If not for Woody Allen's superb debut Take the Money and Run, W.C. Field's heist in his masterpiece The Bank Dick might be the best ever comic take on a bank robbery. Still Field's is my favorite and along with so many other hilarious blunders the grouchy boozing pervert gets into throughout the film's short run time, the robbery and following chase are pure cinema entertainment. 



The Getaway

Sam Peckinpah and Steve McQueen in an adaptation of a Jim Thompson novel, how can you beat that? Add Ben Johnson, Ali McGraw, ultimate sleaze bad guy Al Lettieri, terrific action sequences including one of my favorite bank heists and you have one of the most terrific crime action pictures ever. 



The Robber

This German/Austrian collaboration is a bare-bones almost Bressonian take on the genre, based on a true story about a famous runner with a compulsion to rob banks.
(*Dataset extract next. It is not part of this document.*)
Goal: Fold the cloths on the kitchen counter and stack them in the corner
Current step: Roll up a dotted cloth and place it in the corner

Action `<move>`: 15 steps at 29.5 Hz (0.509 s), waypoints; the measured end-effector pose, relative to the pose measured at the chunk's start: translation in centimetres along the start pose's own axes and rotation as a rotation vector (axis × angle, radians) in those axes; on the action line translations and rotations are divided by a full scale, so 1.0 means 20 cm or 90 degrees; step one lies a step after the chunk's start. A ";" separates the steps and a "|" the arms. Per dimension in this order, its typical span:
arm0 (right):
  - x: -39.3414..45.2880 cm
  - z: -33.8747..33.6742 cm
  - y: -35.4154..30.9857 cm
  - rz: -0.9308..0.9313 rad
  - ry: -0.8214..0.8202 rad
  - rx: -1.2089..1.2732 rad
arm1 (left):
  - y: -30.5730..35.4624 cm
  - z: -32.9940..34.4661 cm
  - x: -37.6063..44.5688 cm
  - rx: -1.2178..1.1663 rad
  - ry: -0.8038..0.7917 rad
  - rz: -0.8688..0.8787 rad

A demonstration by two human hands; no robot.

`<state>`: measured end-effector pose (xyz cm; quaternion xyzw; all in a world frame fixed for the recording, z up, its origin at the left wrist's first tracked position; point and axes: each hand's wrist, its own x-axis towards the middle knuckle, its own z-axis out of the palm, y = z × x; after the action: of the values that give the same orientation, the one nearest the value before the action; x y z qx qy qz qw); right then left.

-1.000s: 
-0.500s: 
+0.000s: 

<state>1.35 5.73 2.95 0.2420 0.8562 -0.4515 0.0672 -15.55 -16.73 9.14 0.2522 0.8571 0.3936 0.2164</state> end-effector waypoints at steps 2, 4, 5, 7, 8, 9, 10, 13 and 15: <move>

It slow however relentless and unforgiving and I love every moment of it. 



Heat

How can you talk about bank robberies and not mention Heat? Michael Mann's crime epic is a brilliant picture on so many levels. The heist near the end of the film is itself one of the most impressive sequences in cinema history. It's a credit to Mann's power as a director, not that he can stage a scene like this with such success but that he can develop each of the film's characters with the help of his actors to make a bank robbery and shootout a emotional and invested experience.